Black Hiring DiscriminationReport cites racial disparities in Somerset County, MD
 PRINCESS ANNE, Md. (AP) - Significant racial disparities persist in Somerset County government, the American Civil Liberties Union and the NAACP said in a report released Tuesday.
The report questions why a county that is 42 percent black doesn't have a single African American official in the upper levels of government.
It found that no African American has ever been elected or appointed to a top job in Somerset County government. The report also says African Americans who are hired by the county are disproportionately put in lower level, lower paying jobs.
“Somerset County's motto is ‘Semper Eadem,’ which is Latin for 'Always the Same.' And it's true - the sad legacy of Somerset's history of racial segregation and exclusion is all too evident in county government today,” Deborah Jeon, legal director for the ACLU of Maryland, said in a statement.
C. Samuel Boston, the interim county administrator, did not immediately return a phone call seeking comment.
The report also found that conditions appear to be getting worse. For example, the study found that not a single African American was employed by the county in a professional capacity in 2007. In 2005, the county employed one African American in a professional position.

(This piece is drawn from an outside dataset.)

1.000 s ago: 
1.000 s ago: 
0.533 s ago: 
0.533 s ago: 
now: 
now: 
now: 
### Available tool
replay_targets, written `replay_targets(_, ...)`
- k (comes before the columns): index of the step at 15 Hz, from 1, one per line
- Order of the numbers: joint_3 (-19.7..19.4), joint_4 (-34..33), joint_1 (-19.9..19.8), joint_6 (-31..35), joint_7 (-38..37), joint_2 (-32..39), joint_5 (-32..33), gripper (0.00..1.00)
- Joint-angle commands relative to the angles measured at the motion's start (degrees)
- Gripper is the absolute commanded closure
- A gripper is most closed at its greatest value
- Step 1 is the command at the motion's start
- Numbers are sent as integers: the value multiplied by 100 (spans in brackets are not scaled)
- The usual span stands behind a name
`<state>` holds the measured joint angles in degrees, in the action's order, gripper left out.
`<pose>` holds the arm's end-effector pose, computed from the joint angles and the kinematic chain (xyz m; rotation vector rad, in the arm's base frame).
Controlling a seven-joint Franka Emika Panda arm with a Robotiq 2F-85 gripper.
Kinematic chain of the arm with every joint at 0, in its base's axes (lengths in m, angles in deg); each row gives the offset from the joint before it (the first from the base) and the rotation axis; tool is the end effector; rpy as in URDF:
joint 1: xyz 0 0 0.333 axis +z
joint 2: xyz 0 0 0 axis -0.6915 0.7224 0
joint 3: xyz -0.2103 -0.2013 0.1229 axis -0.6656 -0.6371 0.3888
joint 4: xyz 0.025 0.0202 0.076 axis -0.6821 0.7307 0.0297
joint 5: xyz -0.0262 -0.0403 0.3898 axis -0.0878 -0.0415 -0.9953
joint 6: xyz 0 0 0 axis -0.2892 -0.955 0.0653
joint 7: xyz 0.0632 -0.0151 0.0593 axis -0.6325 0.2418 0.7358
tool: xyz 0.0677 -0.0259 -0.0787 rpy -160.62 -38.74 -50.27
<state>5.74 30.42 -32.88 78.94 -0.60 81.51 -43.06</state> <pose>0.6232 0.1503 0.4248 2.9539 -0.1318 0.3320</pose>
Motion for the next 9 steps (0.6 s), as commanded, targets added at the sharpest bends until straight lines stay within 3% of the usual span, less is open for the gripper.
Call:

The report also concluded that only one African American was hired by the county in 2007, just 6.7 percent of all the new hires for that year.
The report, which examined data in Equal Employment Opportunities filings by Somerset County government, found that the county spent more than $5.7 million on the salaries of white employees, while African Americans received $750,000.
Kirkland Hall, president of the Somerset County branch of the National Association for the Advancement of Colored People, said in a statement that he is calling on the community to work together to bring down barriers created by the county's long history of discrimination.
“It's worse than I expected, and I'm just happy that now it's public and it's come to the forefront of the problems in our county,” Hall said in a telephone interview.